Sentiment at extremes serves as a contrarian indicator. Then Sentiment when it is positive can last a long time...and defended as it is in everyone’s self interest to hold onto hope and believe in the dream. We saw with the last Tech bubble and Greenspan ‘irrational exuberance’ comment....in 1996 no less….which while prescient…was early by 3 to 4 years and therefor ‘wrong’ for quite some time. The smoke signals were visible..but didn’t catch fire until 1999/2000. The last decade has all been.....Momo, Buy the dip, FOMO.
The speed of correction retracement has been short and seemingly getting shorter. Covid…5 weeks for market and 2 months for economy…Liberation day felt like days and weeks rather than weeks and months. Underpinning this is the evolution of the nature of the 'investor' and who the 'buyer' is. In reality the key buyers in 2025 have been a combination of corporates (buybacks likely to breach $1 trillion this year), corporates and PE (in the form of P2P and strategic M&A coming back to life) and then finally ….retail…net buyers of $500bn year to date…sticky, vol supressing, employed and believers of buy the dip.
The ticker tape keeps 'proving' that emotions/fear/anxiey are irrelevant as an indicators most of the time…at least in moments in time….and especially in a momentum driven market. That the fear gauges may be broken...and that while the trend holds....the trend holds. Like other soundbites.... like don’t fight the fed...or tankers are slow to turn...the trend is set (and is your friend)...and it will take something big to shift it...and how we feel...and our anxiety isn't going to be that thing. That being said….the fear….like in 1996….may just be early.
Recency bias.
Most of today's ‘players’ have only seen one market.

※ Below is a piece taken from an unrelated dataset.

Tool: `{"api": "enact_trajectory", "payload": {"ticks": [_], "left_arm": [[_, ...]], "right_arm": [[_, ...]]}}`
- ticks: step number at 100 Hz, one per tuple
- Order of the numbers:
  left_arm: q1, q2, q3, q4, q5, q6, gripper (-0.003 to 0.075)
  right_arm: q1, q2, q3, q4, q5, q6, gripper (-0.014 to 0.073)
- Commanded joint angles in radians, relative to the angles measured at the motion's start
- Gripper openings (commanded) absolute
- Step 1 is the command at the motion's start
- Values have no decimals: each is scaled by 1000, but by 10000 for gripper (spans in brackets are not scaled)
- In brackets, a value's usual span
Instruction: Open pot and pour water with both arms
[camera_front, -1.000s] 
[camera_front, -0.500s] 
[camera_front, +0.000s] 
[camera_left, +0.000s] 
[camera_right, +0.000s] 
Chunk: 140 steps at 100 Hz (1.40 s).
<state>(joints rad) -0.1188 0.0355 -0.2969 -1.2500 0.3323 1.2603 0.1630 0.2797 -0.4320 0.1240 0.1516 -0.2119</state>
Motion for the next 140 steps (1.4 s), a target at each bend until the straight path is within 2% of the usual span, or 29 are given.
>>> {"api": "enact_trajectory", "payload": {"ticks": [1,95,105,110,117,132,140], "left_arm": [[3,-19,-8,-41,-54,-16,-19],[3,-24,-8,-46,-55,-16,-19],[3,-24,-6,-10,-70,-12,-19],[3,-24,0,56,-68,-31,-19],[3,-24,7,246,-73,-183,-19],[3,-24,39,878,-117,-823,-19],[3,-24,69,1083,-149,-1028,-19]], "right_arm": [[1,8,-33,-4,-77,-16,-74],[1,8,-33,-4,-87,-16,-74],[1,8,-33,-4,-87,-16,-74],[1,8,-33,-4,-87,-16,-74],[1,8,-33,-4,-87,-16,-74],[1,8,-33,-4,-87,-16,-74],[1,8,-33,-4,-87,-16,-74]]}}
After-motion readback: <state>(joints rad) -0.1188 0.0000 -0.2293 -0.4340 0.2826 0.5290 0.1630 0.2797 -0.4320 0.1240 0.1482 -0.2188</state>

Limited experience of a sustained drawdown and correction for which there is no floor to the dip. No real credit cycle and/or liquidity crunch.. the last 15 years have witnessed an unprecedented bull market with buy the dip paying over and over again.
With ignoring smoke signals and left tails over and over again.
And where the primary beneficiaries are those that have run and added throughout the ride irrespective of the noise. On one hand…nothing lasts forever…on the other this has lasted much longer than anyone thought and anyone who held on throughout…was paid handsomely. I suspect those who will be paid/rewarded in navigating a real correction will be an audience who have seen this before.